Make sweet or sour brine

There are countless recipes online for brines, both sweet and sour.  Choose and make the one(s) you prefer.

Carefully fill jars (or containers) with brine to within 1/2 inch of the top of the rim, covering your fruits or vegetables completely. Place the lids on the jars (or containers) and refrigerate for at least 24 hours before serving.  Pickles will keep in the fridge for up to 1 month.

Preserve in Olive Oil

This is another time-honored way to preserving vegetables, with the bonus benefits that make olive oil a prince of wellbeing. You can freeze vegetables in oil for up to a year, or preserve them at room temperature for 2 years or more.

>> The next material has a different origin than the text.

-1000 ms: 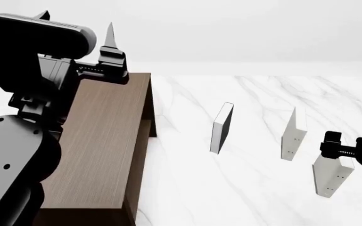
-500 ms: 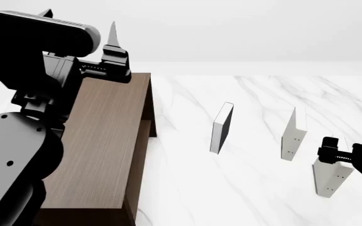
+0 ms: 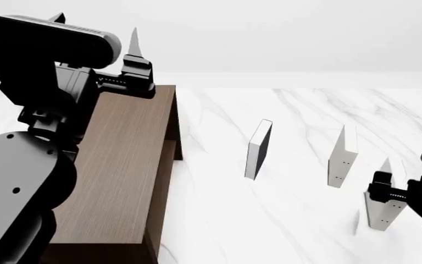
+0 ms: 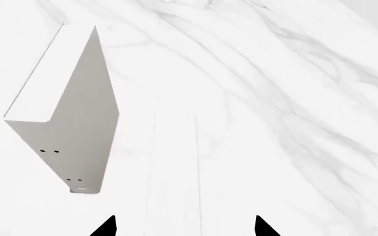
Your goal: Pick up the book on the right and place it under the cabinet shelf.
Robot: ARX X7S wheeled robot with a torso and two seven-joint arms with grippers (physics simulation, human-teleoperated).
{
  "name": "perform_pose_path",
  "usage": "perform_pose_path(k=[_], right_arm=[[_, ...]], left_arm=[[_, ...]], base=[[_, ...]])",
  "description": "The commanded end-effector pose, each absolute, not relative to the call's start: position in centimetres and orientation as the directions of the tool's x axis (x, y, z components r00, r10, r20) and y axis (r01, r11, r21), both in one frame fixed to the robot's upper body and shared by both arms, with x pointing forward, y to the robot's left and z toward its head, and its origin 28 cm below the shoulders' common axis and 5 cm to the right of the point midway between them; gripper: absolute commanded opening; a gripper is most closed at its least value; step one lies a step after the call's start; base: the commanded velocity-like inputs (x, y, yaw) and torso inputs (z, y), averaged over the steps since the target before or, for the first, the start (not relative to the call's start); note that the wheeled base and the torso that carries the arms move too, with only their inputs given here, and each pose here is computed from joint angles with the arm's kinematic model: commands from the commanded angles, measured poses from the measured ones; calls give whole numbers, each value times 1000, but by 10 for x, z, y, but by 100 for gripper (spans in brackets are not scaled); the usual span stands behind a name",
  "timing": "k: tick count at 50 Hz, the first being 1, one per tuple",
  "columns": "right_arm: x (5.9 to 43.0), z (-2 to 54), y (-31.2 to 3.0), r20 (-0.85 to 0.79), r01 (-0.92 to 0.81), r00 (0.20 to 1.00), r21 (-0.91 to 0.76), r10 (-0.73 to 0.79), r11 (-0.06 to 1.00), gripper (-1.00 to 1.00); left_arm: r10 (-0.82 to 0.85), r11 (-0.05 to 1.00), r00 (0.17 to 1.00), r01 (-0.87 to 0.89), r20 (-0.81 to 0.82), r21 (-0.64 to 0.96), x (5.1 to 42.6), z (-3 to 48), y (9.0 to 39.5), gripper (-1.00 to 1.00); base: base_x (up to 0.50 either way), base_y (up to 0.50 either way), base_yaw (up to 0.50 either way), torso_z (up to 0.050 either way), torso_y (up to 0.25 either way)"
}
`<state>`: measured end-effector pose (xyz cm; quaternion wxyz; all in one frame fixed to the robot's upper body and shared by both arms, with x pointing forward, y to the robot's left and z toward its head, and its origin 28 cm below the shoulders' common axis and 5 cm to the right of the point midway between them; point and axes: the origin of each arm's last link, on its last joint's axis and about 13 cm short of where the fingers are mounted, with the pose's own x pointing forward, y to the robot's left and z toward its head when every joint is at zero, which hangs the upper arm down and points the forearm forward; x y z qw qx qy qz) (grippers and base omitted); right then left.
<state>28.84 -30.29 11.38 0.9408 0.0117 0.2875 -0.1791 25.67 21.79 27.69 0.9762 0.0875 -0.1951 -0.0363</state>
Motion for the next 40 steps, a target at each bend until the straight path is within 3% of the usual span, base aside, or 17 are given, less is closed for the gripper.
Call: perform_pose_path(k=[1, 40], right_arm=[[287, 106, -303, -556, 346, 763, -79, -329, 935, 100], [291, 90, -300, -580, 335, 752, -73, -313, 939, 100]], left_arm=[[-106, 982, 922, 38, 371, 186, 257, 275, 218, 100], [-103, 982, 926, 36, 364, 186, 258, 272, 219, 100]], base=[[0, 0, 0, 0, 0], [0, 0, 0, 0, 0]])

Vegetables should be ripe, blemish free, clean, and dry.

  • Cook the vegetables in stainless steel or non-reactive pans, for safety.
  • Use only glass containers with lids that close tight.
  • Fill the container with vegetables, then completely cover with extra virgin olive oil, making sure no food protrudes above the oil.
  • Rub olive oil around the rim of the container and inside the lid to form a seal, and close tightly.

Consult professionals

I hope these basics give you new ideas on preserving summer’s bounty for healthy eating come winter. My best tip?  Add to these suggestions by consulting cookbooks or finding experienced preservers online.